Pero como el teletrabajo es posible gracias al uso de las nuevas tecnologías, se generan desventajas, en relación a la accesibilidad. Ya que no todos los hogares cuentan con una conexión WI-FI que sea de alta calidad. A parte, no todas las empresas contaban con sistemas que facilitasen la conexión de manera remota. Otra desigualdad en cuanto a la accesibilidad, surge con que no todos los trabajadores tienen acceso a un ordenador individual.
Por otro lado, no todas las empresas pueden garantizarles los medios a sus empleados. Algunas no cuentan con los medios para trabajar en remoto. Por eso hay empresas que no han podido adaptarse al teletrabajo. De esta forma, hay trabajadores que han tenido que seguir acudiendo a sus centros de trabajo. A pesar de tener que ir a sus puestos de trabajos, como antes del Estado de Alarma, nada es igual.

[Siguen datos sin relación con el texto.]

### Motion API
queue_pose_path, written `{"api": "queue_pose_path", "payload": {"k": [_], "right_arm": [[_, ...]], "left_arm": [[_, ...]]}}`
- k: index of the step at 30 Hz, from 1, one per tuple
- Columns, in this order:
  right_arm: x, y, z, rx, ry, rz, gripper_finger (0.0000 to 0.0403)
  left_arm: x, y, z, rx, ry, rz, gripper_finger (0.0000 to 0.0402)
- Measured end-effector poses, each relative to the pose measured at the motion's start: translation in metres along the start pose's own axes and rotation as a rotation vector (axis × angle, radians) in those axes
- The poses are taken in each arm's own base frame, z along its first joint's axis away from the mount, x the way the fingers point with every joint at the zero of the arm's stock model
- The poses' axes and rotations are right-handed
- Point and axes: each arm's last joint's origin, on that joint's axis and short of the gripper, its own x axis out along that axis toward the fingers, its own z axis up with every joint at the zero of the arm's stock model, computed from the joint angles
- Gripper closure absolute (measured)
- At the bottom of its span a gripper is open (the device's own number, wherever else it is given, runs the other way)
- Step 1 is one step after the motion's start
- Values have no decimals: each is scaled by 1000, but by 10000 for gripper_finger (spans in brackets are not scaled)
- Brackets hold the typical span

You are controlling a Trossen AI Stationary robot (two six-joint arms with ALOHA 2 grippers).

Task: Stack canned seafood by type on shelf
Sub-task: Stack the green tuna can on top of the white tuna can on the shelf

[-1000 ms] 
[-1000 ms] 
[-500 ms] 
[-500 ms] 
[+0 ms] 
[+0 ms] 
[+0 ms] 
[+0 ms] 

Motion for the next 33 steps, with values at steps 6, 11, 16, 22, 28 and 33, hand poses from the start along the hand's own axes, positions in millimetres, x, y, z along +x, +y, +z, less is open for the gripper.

María Guinalio, trabajadora de la administración pública nos cuenta cómo son estas nuevas medidas para seguir trabajando de manera presencial.
Periodista: ¿Cómo os habéis adaptado para acudir al centro de trabajo?
María: Como el nivel de trabajo ha disminuido mucho por esta crisis, en mi departamento, nos estamos turnando para ir a trabajar, y para reducir al mínimo las personas que estamos en el edificio.
P: ¿Cómo se asegura el cumlimiento de las medidas de seguridad sanitaria?
M: En los despachos se guardan la distancia de seguridad entre compañeros. Y en los que no se pueden garantizar la separación de dos metros entre los dos compañero, solo hay una persona. Y la otra se va a otro despacho que esté vacío. Además en el ascensor solo podemos estar una persona a la vez.
P: ¿Tienen que llevar mascarillas?
M: Desde hace unas semanas disponemos de mascarillas que solo son obligatorias cuando tenemos que hablar con otros compañeros. Por otro lado en todos los despachos contamos con gel hidroalcohólico.
P: ¿Les han hecho tests para saber si han pasado el virus?
M: Por ahora, no nos los han hecho, pero solo podemos acudir al trabajo si no presentamos síntomas ni estamos en cuarentena.
Con esta crisis sanitaria se ha dejado ver que en muchos casos, España estaba más preparada de lo que se pensaba para el teletrabajo. Aunque todavía tiene mucho camino por recorrer para que se pueda decir que es una práctica perfectamente implantada en nuestro país. Ya que no todos los hogares cuentan con los medios para que se realice de una manera exitosa. Porque la cantidad de hogares con acceso a Internet crece cada año. Aún existen un gran número de personas que no disponen de ordenadores individuales.